Brewster's Angle Grinder

[1]This is the paper. It's locked and I couldn't find a preprint. The star is StKM 1-1262. And that reads like another nail in the coffin for those who think M dwarfs could have habitable planets.

[1] https://www.nature.com/articles/s41586-025-09715-3

It's locked and I couldn't find a preprint.

Paul Kinsler

Since it's in Nature, and there was a press release, I expect it was under embargo.

FWIW, the detected event occurred May 2016; this result was obtained by mining old/existing data. Not that this was announced first off; you have to skim/read all the way past the references and into the "Methods" section to find this out.

Re: It's locked and I couldn't find a preprint.

ThatOne

Well, it actually happened in Mai 1886, we just only got the news now...

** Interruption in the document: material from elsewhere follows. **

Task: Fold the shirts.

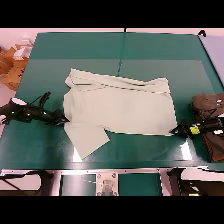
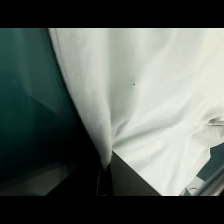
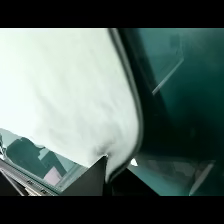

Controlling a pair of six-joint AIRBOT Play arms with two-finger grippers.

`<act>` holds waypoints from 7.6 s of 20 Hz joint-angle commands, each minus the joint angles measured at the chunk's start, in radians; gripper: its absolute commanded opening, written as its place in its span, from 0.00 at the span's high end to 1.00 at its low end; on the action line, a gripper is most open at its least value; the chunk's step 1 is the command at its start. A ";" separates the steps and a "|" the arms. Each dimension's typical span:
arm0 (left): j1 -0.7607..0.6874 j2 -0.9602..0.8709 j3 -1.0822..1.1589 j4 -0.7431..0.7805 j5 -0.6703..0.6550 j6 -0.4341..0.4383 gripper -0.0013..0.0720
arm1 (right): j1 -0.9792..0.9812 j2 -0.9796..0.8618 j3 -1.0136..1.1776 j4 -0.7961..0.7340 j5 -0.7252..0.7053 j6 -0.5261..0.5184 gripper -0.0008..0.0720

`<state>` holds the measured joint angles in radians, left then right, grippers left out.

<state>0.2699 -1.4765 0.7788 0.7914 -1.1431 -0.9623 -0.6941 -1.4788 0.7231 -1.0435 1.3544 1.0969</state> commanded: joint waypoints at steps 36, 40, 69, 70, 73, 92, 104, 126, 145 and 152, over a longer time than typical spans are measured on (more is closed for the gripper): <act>-0.138 0.024 0.392 -0.289 0.420 -0.057 0.95 | 0.384 -0.021 0.393 0.454 -0.706 -0.017 0.96; -0.138 -0.156 0.633 -0.333 0.435 -0.043 0.95 | 0.384 -0.299 0.735 0.486 -0.629 -0.002 0.96; -0.117 -0.212 0.689 0.206 -0.147 -0.369 0.11 | 0.335 -0.205 0.658 -0.019 -0.008 0.336 0.64; -0.103 -0.212 0.718 0.207 -0.220 -0.386 0.18 | 0.313 -0.175 0.661 -0.029 0.015 0.352 0.64; -0.072 -0.209 0.737 0.229 -0.449 -0.409 0.95 | 0.247 -0.040 0.583 -0.080 0.030 0.396 0.84; -0.075 0.632 -0.489 0.082 0.026 -0.494 0.03 | 0.143 0.750 -0.510 0.192 -0.332 0.473 0.39; -0.075 0.632 -0.578 -0.179 0.130 -0.283 0.95 | 0.346 0.572 -0.515 0.397 -0.600 0.451 0.83; -0.082 0.369 0.283 -0.037 -0.085 -0.325 0.95 | 0.437 0.243 0.352 -0.011 -0.205 0.594 0.96; -0.121 -0.339 0.943 -0.051 0.041 -0.398 0.23 | 0.215 -0.408 0.921 0.089 -0.023 0.177 0.38; -0.126 -0.339 0.943 -0.067 -0.153 -0.383 0.95 | 0.208 -0.534 0.921 0.094 0.084 0.070 0.51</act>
<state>0.1429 -1.8145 1.7172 0.7353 -1.2053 -1.3487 -0.4896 -1.9648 1.6421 -0.9382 1.3918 1.2205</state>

(That's exactly the same time Dr. John Pemberton invented Coca Cola™. Hmmm...)

Re: It's locked and I couldn't find a preprint.

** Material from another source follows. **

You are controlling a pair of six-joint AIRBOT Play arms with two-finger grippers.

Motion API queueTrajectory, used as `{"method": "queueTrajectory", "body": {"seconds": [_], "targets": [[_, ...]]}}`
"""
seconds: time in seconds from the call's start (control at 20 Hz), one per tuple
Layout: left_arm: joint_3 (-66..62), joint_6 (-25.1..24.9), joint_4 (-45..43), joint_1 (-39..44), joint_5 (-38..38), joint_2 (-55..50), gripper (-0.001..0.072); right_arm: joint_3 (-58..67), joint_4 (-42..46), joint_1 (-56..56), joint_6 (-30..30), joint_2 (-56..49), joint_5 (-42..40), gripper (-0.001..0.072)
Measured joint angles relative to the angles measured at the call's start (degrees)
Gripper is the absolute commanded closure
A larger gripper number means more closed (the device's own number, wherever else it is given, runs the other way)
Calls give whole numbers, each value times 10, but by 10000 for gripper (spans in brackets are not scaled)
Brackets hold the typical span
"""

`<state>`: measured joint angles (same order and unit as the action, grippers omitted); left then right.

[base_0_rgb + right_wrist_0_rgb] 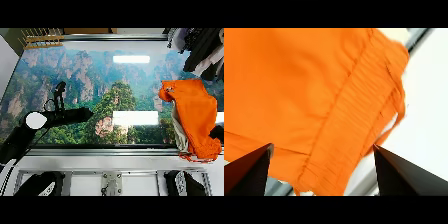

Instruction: Fold the clothes and pants, and hang the long-sleeved shirts on hangers.

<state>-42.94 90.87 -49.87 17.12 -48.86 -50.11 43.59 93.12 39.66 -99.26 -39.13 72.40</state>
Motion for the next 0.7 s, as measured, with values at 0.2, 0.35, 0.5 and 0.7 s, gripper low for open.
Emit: {"method": "queueTrajectory", "body": {"seconds": [0.2, 0.35, 0.5, 0.7], "targets": [[0, 0, 0, 0, 4, 0, 699, 63, -126, -61, 75, 0, -50, 37], [0, 0, 0, 0, 12, 0, 700, 81, -242, -155, 136, -7, -71, 38], [0, 0, 0, 0, 19, 0, 700, 88, -299, -267, 164, -30, -84, 38], [0, 0, 0, 0, 23, 0, 700, 91, -329, -376, 178, -73, -92, 47]]}}
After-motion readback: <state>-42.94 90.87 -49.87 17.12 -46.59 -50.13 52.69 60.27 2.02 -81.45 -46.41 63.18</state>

The commentard formerly known as Mister_C

Don't worry about when it happened. I can guarantee that the evening it reaches us will be cloudy. Just like tonight is for our star's latest CME

Re: It's locked and I couldn't find a preprint.

Neil Barnes

There's a rule. It's always cloudy when there's something interesting in the sky. Or at least, where I am.

Re: It's locked and I couldn't find a preprint.

ThatOne

It's everywhere the same, it's a subcategory of Murphy's Law.

Elongated Muskrat

You say that, but are all M dwarfs rotating 20 times faster than Sol with a magnetic field 300 times stronger? I think those are probably the relevant parameters for the strength of CMEs, alongside having half the mass. Logically, the strength of CMEs would be a function of the strength of the magnetic field, and off the star's gravitational pull (so the mass); is the stronger field due to the faster spin, the lower mass, a different elemental composition (perhaps higher metal* content?), or some combination of these things?

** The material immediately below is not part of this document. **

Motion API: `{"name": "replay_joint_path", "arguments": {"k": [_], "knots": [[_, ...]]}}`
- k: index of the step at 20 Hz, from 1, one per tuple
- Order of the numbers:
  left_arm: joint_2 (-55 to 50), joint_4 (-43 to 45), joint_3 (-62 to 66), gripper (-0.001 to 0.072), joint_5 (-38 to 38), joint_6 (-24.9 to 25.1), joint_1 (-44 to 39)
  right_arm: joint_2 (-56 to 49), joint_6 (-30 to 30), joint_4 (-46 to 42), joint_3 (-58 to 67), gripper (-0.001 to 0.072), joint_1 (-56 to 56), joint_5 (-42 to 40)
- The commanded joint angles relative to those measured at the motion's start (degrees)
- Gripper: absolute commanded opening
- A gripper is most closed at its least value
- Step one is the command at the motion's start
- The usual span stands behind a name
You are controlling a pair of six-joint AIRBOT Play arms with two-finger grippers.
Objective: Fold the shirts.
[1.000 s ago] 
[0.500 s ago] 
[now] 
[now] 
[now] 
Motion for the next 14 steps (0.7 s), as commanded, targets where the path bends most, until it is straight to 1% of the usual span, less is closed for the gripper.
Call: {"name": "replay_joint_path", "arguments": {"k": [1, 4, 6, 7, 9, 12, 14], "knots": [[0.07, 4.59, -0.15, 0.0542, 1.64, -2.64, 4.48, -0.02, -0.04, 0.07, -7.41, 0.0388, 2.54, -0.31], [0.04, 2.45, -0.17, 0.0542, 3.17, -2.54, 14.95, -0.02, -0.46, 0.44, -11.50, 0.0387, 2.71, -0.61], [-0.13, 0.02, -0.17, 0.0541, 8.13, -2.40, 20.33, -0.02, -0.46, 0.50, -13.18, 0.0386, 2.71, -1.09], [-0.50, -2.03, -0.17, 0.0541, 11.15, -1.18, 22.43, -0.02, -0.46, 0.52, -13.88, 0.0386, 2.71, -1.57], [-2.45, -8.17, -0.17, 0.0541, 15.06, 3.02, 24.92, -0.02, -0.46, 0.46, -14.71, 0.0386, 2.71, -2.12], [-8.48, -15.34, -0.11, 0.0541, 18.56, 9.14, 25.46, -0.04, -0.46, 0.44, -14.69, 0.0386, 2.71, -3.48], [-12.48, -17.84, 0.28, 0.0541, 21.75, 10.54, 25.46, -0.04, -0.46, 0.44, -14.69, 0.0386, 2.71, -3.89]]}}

All this really tells us is that we can detect whopping great big CMEs that take place 130 ly away, and the fact that astronomers have been looking for them for a while implies that ones of this magnitude, or the stars that produce them, are perhaps not that common.

*In astrophysics, any element other than hydrogen or helium is considered a "metal"; obviously, chemists have a different opinion on this; it's a great example of the balkanisation of science, where different disciplines diverge because they aren't talking to each other properly.

ThatOne

Indeed, there was some generalization happening in this article. Because I wonder what would happen if our Sun was rotating 20 times faster and had a magnetic field 300 stronger. Its CMEs would certainly strip the atmosphere off all planets, it probably might even strip the planets off their atmospheres... (Seriously now, planets would had never been able to form, since the CMEs of the young Sun would had immediately depleted the initial dust cloud.)

Red dwarfs are prone to flares, we already know that. I guess the only real news here is that they managed to find one so powerful they were actually able to measure it, and while that's big news for astrophysicists, it's quite uninteresting for the wider audience. Which is probably the reason of the "OMG they are all dead now!" perspective.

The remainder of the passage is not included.